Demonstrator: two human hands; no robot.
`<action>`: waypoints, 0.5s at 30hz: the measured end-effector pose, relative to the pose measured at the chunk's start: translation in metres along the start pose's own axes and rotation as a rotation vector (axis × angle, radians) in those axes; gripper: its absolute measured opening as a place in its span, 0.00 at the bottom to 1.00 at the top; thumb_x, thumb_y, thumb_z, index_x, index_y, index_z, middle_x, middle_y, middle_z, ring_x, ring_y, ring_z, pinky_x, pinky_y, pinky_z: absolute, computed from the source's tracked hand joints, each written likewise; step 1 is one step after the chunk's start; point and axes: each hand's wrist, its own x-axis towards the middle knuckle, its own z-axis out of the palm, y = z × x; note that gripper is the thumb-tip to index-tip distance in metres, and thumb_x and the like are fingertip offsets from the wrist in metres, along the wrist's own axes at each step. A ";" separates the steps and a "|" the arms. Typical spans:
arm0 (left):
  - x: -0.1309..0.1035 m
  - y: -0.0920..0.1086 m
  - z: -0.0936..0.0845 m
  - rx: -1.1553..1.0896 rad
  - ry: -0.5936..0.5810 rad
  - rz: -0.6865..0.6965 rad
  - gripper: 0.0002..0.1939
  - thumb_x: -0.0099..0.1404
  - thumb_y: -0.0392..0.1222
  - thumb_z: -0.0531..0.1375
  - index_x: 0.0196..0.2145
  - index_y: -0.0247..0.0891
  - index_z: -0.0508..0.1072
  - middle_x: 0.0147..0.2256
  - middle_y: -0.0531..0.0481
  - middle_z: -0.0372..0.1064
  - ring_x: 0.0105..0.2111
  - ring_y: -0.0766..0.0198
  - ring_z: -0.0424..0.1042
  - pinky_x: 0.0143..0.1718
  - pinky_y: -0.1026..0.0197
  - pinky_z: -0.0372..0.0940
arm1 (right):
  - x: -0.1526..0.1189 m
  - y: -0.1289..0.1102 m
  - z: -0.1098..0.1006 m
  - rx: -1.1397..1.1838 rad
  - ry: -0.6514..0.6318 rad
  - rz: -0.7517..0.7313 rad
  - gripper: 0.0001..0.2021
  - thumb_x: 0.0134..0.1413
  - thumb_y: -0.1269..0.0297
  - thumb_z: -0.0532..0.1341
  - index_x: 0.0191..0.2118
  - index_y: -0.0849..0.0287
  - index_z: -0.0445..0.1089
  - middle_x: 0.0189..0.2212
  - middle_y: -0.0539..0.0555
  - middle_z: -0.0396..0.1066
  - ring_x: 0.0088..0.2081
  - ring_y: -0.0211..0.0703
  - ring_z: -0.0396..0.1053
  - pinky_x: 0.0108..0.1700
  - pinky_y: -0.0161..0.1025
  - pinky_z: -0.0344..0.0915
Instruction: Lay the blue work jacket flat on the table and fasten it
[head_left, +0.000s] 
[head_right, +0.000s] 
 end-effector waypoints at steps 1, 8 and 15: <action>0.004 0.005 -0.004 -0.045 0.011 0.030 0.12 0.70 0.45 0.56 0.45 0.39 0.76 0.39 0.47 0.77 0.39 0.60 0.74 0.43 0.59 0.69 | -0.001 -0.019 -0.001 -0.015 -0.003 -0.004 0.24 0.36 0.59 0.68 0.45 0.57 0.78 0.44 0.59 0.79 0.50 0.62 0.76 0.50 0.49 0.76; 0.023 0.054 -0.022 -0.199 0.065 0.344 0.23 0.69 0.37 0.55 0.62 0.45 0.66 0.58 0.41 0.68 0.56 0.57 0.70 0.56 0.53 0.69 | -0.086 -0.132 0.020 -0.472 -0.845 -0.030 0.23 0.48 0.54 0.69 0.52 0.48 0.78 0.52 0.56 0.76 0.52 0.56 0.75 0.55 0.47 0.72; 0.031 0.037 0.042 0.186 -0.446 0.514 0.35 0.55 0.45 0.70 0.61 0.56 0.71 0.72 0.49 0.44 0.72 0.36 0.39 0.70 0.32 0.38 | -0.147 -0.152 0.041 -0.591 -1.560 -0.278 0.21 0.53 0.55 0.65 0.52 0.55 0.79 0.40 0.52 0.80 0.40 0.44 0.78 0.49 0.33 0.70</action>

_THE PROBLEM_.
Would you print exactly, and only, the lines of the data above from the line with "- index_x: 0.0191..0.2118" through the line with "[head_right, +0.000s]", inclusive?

_ANSWER TO THIS PROBLEM_.
  - index_x: 0.0191..0.2118
  - index_y: -0.0849..0.0287
  - index_z: -0.0445..0.1089
  - middle_x: 0.0189..0.2212
  - middle_y: -0.0539..0.0555
  - middle_z: -0.0396..0.1066
  - ring_x: 0.0088..0.2081
  - ring_y: -0.0211..0.0703
  - ring_z: -0.0396..0.1053
  - pinky_x: 0.0108..0.1700
  - pinky_y: -0.0161..0.1025
  - pinky_z: -0.0344..0.0915
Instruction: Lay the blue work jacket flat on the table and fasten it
[head_left, +0.000s] 
[head_right, +0.000s] 

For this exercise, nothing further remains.